Der Bezirk Oberfranken treibt mit der Ausstellung die Aufarbeitung der eigenen Vergangenheit voran, zu der auch die ehemalige Heil- und Pflegeanstalt gehört. Er zeige damit Verantwortung für die Gesellschaft in der Gegenwart, betont Bezirkstagspräsident Henry Schramm. „Wir als Bezirk stehen heute für eine Gesellschaft ein, die sich um die Schwächeren kümmert, für sie da ist und ihnen die Chance gibt, aktiv am Leben teilzunehmen. Diese Verantwortung wurde von den Nationalsozialisten nicht wahrgenommen, schlimmer noch: die Schwächsten wurden kaltblütig ermordet“. Bezirksheimatpfleger Prof. Dr. Günter Dippold ergänzt. „Was bleibt, ist die Verantwortung, an die Opfer jenes Mordens zu erinnern und Verantwortung für das eigene Tun“. Die kleine Ausstellung solle nur der Anfang sein für die überfällige Forschung zu Opfern, aber auch zu den Tätern und den Vorgängen in Oberfranken.

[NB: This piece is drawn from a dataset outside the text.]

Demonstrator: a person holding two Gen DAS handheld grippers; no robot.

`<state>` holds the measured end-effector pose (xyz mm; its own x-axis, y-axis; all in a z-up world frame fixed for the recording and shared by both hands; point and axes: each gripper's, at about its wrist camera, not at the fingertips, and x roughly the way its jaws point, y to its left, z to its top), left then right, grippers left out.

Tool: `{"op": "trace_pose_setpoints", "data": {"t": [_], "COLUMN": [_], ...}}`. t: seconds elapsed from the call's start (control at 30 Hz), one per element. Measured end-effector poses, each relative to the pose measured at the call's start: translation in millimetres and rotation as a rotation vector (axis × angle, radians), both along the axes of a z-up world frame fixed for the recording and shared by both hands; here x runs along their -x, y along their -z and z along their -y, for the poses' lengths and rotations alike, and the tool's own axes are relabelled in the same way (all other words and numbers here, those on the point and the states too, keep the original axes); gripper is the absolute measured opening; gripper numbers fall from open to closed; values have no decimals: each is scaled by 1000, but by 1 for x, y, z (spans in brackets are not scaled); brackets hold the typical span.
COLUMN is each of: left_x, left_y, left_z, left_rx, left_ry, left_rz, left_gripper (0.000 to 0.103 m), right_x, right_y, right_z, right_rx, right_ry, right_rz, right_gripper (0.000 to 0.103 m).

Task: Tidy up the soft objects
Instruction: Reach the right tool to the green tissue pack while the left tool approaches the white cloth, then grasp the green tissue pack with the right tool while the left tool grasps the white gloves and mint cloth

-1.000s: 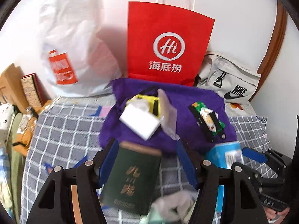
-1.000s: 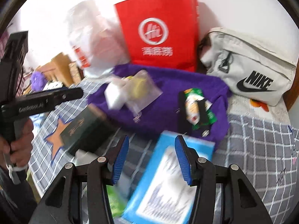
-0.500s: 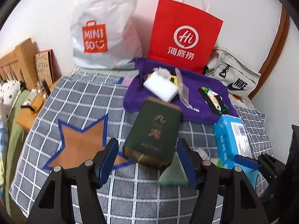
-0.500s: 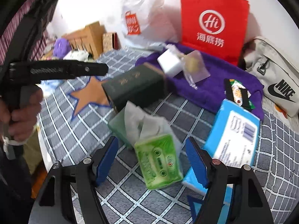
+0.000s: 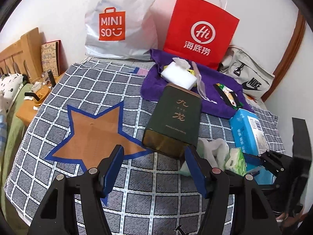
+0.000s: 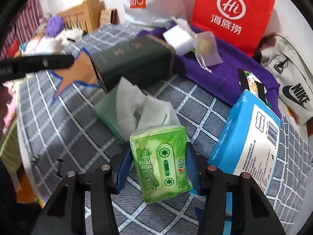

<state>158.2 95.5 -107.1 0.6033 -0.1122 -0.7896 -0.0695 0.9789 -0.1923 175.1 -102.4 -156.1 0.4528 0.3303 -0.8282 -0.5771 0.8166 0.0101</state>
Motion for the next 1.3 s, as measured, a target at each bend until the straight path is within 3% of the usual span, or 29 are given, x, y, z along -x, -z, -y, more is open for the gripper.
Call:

Die Ausstellung ist vom 2. Juli bis 26. September 2025 im Staatsarchiv Bamberg (Hainstraße 39, 96047 Bamberg) zu den Öffnungszeiten des Archivs zu sehen (Montag und Donnerstag 8–16 Uhr, Dienstag und Mittwoch 8–18 Uhr, Freitag 8–12.30 Uhr); geschlossen an allen gesetzlichen Feiertagen. Eintritt frei.